Il Centro Teatrale Bresciano propone in streaming la versione di Orson Welles della Guerra dei mondi in una riuscita mise en espace diretta da Elisabetta Pozzi
Negli anni ’20 del secolo scorso il teatro scopriva nella radio un nuovo mezzo di espressione e nasceva il radiodramma: testi teatrali concepiti non per la messinscena ma per essere letti e trasmessi via etere. Un genere letterario che può vantare autori del calibro di Samuel Beckett, Agatha Christie, Friederich Dürrenmatt e che, nonostante le alterne fortune, non si è ancora completamente estinto.
Non era un vero e proprio radiodramma ma piuttosto uno sceneggiato radiofonico il riadattamento del romanzo La guerra dei mondi di H.G. Wells che un gruppo di attori del Mercury Theatre, capeggiati da un geniale ventitreenne che rispondeva al nome di Orson Welles, recitò ai microfoni della CBS la sera del 30 ottobre 1938, seminando il panico in buona parte degli ascoltatori. L’interpretazione risultò infatti così realistica che in molti credettero realmente che i marziani stessero per invadere la terra. E non è difficile immaginare il sorriso beffardo dello stesso Welles al pensiero che il suo “piacevole scherzetto spuntato fuori da un cespuglio per spaventare gli ascoltatori con un Buh!” era probabilmente la prima “fake news” trasmessa dai media nel ‘900.
Dalla radio allo streaming il percorso è breve, soprattutto in un periodo in cui i teatri sono forzatamente chiusi. Per questo il Centro Teatrale Bresciano ha scelto di riprendere la riduzione curata da Welles della Guerra dei mondi e di riallestirla e trasmetterla in streaming per la rassegna Teatro aperto. Un ideale passaggio di testimone legato da un singolare gioco di parole che coinvolge i rispettivi protagonisti. Se infatti Wells e Welles differiscono solo per una vocale, è curioso notare che “wells” in inglese significa “pozzi” ed è proprio Elisabetta Pozzi l’anima di questa nuova edizione in veste di interprete, traduttrice e regista, nonché direttore artistico di Teatro aperto.
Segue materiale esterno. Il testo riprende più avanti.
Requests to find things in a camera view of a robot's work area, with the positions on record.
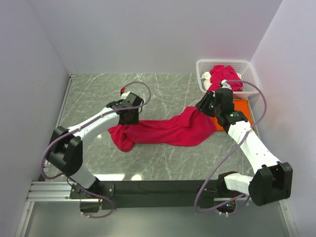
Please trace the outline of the pink t shirt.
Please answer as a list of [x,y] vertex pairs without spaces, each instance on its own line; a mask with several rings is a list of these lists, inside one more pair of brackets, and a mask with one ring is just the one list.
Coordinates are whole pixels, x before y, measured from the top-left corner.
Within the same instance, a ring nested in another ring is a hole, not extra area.
[[131,151],[135,144],[197,146],[216,131],[213,120],[192,106],[170,119],[141,120],[136,125],[108,129],[113,143],[123,152]]

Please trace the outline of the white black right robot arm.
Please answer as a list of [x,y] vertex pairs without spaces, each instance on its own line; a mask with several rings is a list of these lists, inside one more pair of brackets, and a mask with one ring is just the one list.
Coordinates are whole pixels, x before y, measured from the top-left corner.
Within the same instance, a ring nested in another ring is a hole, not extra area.
[[198,111],[216,118],[218,124],[237,143],[248,159],[254,176],[228,172],[219,175],[217,193],[228,197],[233,191],[249,196],[257,206],[291,196],[293,168],[281,162],[263,144],[243,112],[235,110],[233,91],[208,91],[196,104]]

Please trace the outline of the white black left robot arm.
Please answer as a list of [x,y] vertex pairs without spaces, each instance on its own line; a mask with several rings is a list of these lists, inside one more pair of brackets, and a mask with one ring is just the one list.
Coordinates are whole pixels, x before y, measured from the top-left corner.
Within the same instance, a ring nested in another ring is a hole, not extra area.
[[54,129],[46,160],[66,177],[81,186],[87,198],[101,194],[100,181],[83,165],[83,151],[95,137],[106,130],[121,125],[135,125],[144,100],[133,92],[125,92],[118,101],[107,104],[99,113],[87,120],[64,128]]
Compito del teatro è raccontare la realtà stimolando la riflessione e colpisce, a poche settimane di distanza dall’arrivo su Marte della sonda Perseverance, ascoltare un racconto del 1897 che parla di marziani sbarcati sul nostro pianeta con intenti tutt’altro che pacifici e che in alcuni passaggi sembra descrivere la nostra situazione attuale. Dopo che gli extraterrestri hanno raso al suolo ogni cosa, sconvolgendo completamente i ritmi e la vita degli esseri umani, distruggendo ogni idea di società, due sopravvissuti, il professor Pierson ed un soldato, si incontrano e nel loro dialogo risuonano parole a noi familiari: “non ci saranno più concerti per un milione di anni, niente più cenette. Se è il divertimento quello che cerchi, sappi che è tutto finito”. Ma, nonostante la situazione appaia senza via d’uscita, il soldato vede un futuro, perché all’uomo è rimasto il bene più prezioso: la vita. La vita semplice, la vita libera è lo stimolo per la ripartenza dopo che tutto è stato annientato. Una vita nuova che si contrappone alla vita frenetica che la società prima aveva imposto: una vita vissuta nella paura delle disgrazie. La crisi diventa quindi momento di riflessione e stimolo per un rinnovamento. Ed alla fine, per restare in tema di attualità, arriva l’ultimo beffardo colpo di scena: i marziani, dopo aver messo sottosopra il mondo, muoiono, banalmente sterminati da un misterioso virus.
Tutto questo è raccontato in una riuscitissima lettura scenica che, oltre a Elisabetta Pozzi, vede protagonisti gli affiatati Graziano Piazza, Federico Vanni, Francesca Ciocchetti ed Alberto Onofrietti che si moltiplicano sulla scena ricoprendo tutti i ruoli. I cinque attori, oltre a far rivivere lo stesso clima ironico e goliardico che aveva caratterizzato la prima edizione nel ’38, colgono l’aspetto più profondo e coinvolgente che caratterizza la seconda parte, mutando registro e creando un clima di grande empatia. I virtuali ma meritati applausi vanno condivisi anche con Daniele D’Angelo, eclettico musicista, qui autore di una perfetta drammaturgia sonora, rigorosamente live, che esalta e dona tridimensionalità alla narrazione.
Il teatro in streaming rimane un compromesso attualmente necessario che però non sostituisce quello dal vivo, ma questa Guerra dei mondi è uno spettacolo vitale, coinvolgente, ricco di stimoli. Da vedere (a questo link), riascoltare anche in podcast e magari condividere in una sera tra amici (quando potremo tornare ad aggregarci), perché non solo il virus, ma anche il piacere della cultura è contagioso.